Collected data
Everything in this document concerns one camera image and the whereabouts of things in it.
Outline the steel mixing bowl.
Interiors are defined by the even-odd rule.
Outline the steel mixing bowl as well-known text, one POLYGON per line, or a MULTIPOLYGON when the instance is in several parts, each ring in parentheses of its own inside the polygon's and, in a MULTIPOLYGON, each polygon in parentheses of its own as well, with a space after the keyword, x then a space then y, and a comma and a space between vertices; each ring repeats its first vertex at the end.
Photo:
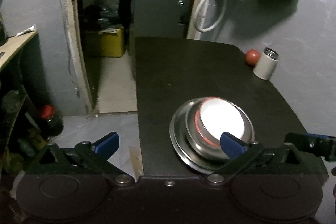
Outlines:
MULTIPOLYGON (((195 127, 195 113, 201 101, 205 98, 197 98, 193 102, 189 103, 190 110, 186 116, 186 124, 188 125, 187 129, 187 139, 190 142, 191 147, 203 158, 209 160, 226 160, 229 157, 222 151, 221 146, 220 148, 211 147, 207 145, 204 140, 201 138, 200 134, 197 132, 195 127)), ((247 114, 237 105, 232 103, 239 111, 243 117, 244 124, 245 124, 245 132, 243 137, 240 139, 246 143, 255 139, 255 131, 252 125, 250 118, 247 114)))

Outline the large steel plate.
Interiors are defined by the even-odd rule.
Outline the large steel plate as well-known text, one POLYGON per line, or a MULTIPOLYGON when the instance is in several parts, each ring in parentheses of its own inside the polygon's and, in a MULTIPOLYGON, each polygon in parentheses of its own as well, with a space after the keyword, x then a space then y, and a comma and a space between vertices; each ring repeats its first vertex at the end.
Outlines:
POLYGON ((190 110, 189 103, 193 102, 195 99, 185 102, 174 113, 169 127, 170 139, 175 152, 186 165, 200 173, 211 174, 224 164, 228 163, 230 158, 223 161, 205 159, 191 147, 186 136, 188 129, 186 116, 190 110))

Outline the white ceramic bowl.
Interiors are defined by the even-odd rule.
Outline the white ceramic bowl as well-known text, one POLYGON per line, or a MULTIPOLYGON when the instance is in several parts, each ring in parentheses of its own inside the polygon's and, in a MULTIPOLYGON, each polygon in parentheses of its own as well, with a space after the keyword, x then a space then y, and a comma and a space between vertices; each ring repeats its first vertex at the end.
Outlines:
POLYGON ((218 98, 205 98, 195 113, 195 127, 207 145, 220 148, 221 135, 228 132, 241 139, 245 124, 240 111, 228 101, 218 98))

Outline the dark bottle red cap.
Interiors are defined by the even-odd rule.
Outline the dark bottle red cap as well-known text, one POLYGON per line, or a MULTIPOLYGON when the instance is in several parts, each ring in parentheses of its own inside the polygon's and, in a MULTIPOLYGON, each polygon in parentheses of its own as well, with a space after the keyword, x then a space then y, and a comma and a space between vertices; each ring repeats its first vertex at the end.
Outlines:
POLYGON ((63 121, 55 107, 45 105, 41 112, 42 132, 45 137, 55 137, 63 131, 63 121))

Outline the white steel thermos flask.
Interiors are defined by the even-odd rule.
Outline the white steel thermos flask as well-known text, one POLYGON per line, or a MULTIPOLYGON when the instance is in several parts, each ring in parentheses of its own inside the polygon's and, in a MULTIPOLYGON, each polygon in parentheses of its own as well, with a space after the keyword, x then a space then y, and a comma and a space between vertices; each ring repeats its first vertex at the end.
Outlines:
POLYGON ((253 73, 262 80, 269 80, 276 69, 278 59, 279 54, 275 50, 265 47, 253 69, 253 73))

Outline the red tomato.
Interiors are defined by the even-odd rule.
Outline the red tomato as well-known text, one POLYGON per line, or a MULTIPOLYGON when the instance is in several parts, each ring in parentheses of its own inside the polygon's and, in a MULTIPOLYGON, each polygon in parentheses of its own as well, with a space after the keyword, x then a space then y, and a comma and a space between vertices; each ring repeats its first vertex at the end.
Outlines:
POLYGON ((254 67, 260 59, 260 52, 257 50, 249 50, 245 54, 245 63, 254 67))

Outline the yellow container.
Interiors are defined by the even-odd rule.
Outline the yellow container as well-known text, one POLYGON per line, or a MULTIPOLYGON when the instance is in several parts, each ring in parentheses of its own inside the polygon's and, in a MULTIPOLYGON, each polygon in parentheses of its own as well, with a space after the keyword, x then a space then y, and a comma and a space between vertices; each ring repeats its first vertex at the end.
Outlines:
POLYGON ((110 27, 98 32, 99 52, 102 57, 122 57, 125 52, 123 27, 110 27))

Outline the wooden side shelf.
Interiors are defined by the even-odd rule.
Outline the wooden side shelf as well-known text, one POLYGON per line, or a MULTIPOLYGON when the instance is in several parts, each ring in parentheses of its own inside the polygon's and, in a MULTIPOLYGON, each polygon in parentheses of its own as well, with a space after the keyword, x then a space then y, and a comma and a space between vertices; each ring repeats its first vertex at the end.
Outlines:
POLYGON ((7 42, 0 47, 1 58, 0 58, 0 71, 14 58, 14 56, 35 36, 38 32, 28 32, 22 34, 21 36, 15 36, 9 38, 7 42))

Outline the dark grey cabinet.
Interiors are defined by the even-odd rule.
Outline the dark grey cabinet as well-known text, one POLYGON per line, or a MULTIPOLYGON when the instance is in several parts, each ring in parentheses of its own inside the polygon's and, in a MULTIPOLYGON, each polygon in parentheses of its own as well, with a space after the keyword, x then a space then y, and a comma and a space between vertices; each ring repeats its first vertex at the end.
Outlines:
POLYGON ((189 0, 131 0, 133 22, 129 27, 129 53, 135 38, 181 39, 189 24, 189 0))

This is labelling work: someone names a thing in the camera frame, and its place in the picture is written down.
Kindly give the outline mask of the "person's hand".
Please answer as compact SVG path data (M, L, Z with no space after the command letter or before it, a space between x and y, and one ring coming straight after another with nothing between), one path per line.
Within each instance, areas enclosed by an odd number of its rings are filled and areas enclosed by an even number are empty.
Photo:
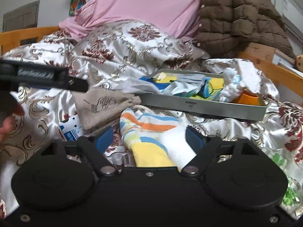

# TASK:
Your answer must be an exact copy of the records above, with no pictures included.

# WRITTEN REPLY:
Everything in this document concerns one camera image and the whereabouts of things in it.
Outline the steel mixing bowl.
Interiors are defined by the even-odd rule.
Outline the steel mixing bowl as well-known text, one POLYGON per line, or a MULTIPOLYGON when the instance is in several parts, each ring in parentheses of its own inside the polygon's and, in a MULTIPOLYGON, each polygon in parentheses of its own as well, with a space after the keyword, x then a space then y, and a comma and a space between vertices; each ring repeats its first vertex at the end.
Photo:
Outlines:
MULTIPOLYGON (((195 127, 195 113, 201 101, 205 98, 197 98, 193 102, 189 103, 190 110, 186 116, 186 124, 188 125, 187 129, 187 139, 190 142, 191 147, 203 158, 209 160, 226 160, 229 157, 222 151, 221 146, 220 148, 211 147, 207 145, 204 140, 201 138, 200 134, 197 132, 195 127)), ((247 114, 237 105, 232 103, 239 111, 243 117, 244 124, 245 124, 245 132, 243 137, 240 139, 246 143, 255 139, 255 131, 252 125, 250 118, 247 114)))

Outline the large steel plate.
Interiors are defined by the even-odd rule.
Outline the large steel plate as well-known text, one POLYGON per line, or a MULTIPOLYGON when the instance is in several parts, each ring in parentheses of its own inside the polygon's and, in a MULTIPOLYGON, each polygon in parentheses of its own as well, with a space after the keyword, x then a space then y, and a comma and a space between vertices; each ring repeats its first vertex at the end.
Outlines:
POLYGON ((190 110, 189 103, 193 102, 195 99, 185 102, 174 113, 169 127, 170 139, 175 152, 186 165, 200 173, 211 174, 224 164, 228 163, 230 158, 223 161, 205 159, 191 147, 186 136, 188 129, 186 116, 190 110))

Outline the white ceramic bowl.
Interiors are defined by the even-odd rule.
Outline the white ceramic bowl as well-known text, one POLYGON per line, or a MULTIPOLYGON when the instance is in several parts, each ring in parentheses of its own inside the polygon's and, in a MULTIPOLYGON, each polygon in parentheses of its own as well, with a space after the keyword, x then a space then y, and a comma and a space between vertices; each ring repeats its first vertex at the end.
Outlines:
POLYGON ((218 98, 205 98, 195 113, 195 127, 207 145, 220 148, 221 135, 228 132, 241 139, 245 124, 240 111, 228 101, 218 98))

Outline the dark bottle red cap.
Interiors are defined by the even-odd rule.
Outline the dark bottle red cap as well-known text, one POLYGON per line, or a MULTIPOLYGON when the instance is in several parts, each ring in parentheses of its own inside the polygon's and, in a MULTIPOLYGON, each polygon in parentheses of its own as well, with a space after the keyword, x then a space then y, and a comma and a space between vertices; each ring repeats its first vertex at the end.
Outlines:
POLYGON ((63 121, 55 107, 45 105, 41 112, 42 132, 45 137, 55 137, 63 131, 63 121))

Outline the white steel thermos flask.
Interiors are defined by the even-odd rule.
Outline the white steel thermos flask as well-known text, one POLYGON per line, or a MULTIPOLYGON when the instance is in several parts, each ring in parentheses of its own inside the polygon's and, in a MULTIPOLYGON, each polygon in parentheses of its own as well, with a space after the keyword, x then a space then y, and a comma and a space between vertices; each ring repeats its first vertex at the end.
Outlines:
POLYGON ((253 73, 262 80, 269 80, 276 69, 278 59, 279 54, 275 50, 265 47, 253 69, 253 73))

Outline the red tomato.
Interiors are defined by the even-odd rule.
Outline the red tomato as well-known text, one POLYGON per line, or a MULTIPOLYGON when the instance is in several parts, each ring in parentheses of its own inside the polygon's and, in a MULTIPOLYGON, each polygon in parentheses of its own as well, with a space after the keyword, x then a space then y, and a comma and a space between vertices; each ring repeats its first vertex at the end.
Outlines:
POLYGON ((254 67, 260 59, 260 52, 257 50, 249 50, 245 54, 245 63, 254 67))

Outline the yellow container.
Interiors are defined by the even-odd rule.
Outline the yellow container as well-known text, one POLYGON per line, or a MULTIPOLYGON when the instance is in several parts, each ring in parentheses of its own inside the polygon's and, in a MULTIPOLYGON, each polygon in parentheses of its own as well, with a space after the keyword, x then a space then y, and a comma and a space between vertices; each ring repeats its first vertex at the end.
Outlines:
POLYGON ((110 27, 98 32, 99 52, 102 57, 122 57, 125 52, 123 27, 110 27))

Outline the wooden side shelf.
Interiors are defined by the even-odd rule.
Outline the wooden side shelf as well-known text, one POLYGON per line, or a MULTIPOLYGON when the instance is in several parts, each ring in parentheses of its own inside the polygon's and, in a MULTIPOLYGON, each polygon in parentheses of its own as well, with a space after the keyword, x then a space then y, and a comma and a space between vertices; each ring repeats its first vertex at the end.
Outlines:
POLYGON ((7 42, 0 47, 1 58, 0 58, 0 71, 14 58, 14 56, 35 36, 38 32, 28 32, 22 34, 21 36, 15 36, 9 38, 7 42))

Outline the dark grey cabinet.
Interiors are defined by the even-odd rule.
Outline the dark grey cabinet as well-known text, one POLYGON per line, or a MULTIPOLYGON when the instance is in several parts, each ring in parentheses of its own inside the polygon's and, in a MULTIPOLYGON, each polygon in parentheses of its own as well, with a space after the keyword, x then a space then y, and a comma and a space between vertices; each ring repeats its first vertex at the end.
Outlines:
POLYGON ((189 0, 131 0, 133 22, 129 27, 129 53, 135 38, 181 39, 189 24, 189 0))

This is labelling work: someone names a thing in the camera frame, and its place in the picture is written down.
Kindly give the outline mask of the "person's hand".
Please answer as compact SVG path data (M, L, Z with no space after the command letter or before it, a space between x and y, and one ring coming straight after another with nothing between), one path per line.
Within each instance, areas enclosed by an odd number of its rings are filled and areas enclosed by an even number are empty.
Photo:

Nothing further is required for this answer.